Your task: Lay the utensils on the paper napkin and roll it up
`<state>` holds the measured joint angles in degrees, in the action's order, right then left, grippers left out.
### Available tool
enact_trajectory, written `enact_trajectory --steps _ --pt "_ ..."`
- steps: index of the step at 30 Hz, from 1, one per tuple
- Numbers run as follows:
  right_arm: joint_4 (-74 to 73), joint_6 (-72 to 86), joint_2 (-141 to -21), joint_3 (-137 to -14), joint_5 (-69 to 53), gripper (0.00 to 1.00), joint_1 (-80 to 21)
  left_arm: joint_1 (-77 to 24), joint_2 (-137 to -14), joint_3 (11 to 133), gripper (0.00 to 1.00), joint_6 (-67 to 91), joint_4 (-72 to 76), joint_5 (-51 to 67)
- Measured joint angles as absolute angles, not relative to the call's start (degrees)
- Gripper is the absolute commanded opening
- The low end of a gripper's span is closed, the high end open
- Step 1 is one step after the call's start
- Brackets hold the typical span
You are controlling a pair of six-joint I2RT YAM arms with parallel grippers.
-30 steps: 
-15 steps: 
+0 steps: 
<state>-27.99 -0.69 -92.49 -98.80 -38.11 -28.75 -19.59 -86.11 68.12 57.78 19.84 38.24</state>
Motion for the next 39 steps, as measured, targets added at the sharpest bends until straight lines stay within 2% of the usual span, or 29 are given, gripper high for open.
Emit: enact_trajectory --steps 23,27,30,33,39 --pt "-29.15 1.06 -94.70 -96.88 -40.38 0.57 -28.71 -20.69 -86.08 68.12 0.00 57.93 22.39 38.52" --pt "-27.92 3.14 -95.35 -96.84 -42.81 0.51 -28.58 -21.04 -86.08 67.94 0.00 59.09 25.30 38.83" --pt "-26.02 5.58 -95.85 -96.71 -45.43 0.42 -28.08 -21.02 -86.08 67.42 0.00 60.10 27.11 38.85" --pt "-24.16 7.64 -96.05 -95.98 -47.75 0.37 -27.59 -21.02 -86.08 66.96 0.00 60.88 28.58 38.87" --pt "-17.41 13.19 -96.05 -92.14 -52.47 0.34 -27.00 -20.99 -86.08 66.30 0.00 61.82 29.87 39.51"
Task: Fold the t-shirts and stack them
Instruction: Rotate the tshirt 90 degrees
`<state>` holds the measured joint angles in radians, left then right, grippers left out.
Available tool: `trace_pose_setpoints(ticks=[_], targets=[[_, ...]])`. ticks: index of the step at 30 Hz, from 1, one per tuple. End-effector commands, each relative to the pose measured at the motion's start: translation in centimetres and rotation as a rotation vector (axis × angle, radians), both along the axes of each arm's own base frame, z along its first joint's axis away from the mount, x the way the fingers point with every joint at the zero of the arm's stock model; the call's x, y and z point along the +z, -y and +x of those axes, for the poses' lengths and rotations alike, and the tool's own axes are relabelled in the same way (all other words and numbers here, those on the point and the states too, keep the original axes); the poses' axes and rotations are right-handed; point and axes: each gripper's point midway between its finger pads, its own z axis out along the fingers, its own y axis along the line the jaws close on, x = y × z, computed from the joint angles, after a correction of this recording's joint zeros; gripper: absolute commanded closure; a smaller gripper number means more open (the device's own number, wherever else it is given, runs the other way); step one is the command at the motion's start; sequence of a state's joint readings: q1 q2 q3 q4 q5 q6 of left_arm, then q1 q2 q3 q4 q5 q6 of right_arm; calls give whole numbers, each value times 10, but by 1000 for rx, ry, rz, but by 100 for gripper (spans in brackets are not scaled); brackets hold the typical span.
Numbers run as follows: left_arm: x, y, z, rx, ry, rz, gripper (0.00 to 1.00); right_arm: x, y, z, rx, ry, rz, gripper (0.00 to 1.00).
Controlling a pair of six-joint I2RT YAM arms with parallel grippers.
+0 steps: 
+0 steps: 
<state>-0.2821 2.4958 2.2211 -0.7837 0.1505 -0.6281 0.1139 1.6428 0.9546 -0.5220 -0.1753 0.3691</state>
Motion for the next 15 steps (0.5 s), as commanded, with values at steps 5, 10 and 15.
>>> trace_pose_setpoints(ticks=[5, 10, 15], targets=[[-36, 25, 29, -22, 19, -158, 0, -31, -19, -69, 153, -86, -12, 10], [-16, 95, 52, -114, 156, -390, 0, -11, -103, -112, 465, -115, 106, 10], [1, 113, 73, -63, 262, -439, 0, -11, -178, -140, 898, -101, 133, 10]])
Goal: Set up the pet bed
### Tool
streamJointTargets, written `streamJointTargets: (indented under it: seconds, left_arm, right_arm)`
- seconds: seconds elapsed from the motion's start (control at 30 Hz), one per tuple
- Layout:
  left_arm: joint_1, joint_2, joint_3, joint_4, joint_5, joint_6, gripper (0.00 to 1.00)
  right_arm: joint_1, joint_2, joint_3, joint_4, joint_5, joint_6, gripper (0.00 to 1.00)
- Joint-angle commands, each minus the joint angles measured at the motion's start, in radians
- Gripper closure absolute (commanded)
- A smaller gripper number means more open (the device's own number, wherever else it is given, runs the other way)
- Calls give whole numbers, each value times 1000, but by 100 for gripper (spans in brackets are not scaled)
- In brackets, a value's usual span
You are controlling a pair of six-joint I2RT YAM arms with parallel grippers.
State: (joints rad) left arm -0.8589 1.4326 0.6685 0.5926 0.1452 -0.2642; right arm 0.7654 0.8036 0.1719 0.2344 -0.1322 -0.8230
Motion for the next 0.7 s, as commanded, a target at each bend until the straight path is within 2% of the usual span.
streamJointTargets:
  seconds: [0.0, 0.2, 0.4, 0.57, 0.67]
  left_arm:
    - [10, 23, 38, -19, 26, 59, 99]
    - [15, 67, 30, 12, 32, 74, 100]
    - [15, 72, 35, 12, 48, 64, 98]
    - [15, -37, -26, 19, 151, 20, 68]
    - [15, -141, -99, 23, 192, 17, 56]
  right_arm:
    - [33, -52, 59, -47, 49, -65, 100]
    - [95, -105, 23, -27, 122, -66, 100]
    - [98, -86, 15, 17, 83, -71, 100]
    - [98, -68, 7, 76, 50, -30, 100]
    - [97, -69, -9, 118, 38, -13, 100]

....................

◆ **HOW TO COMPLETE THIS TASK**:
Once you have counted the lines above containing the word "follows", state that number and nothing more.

◆ **WRITTEN ANSWER**:
2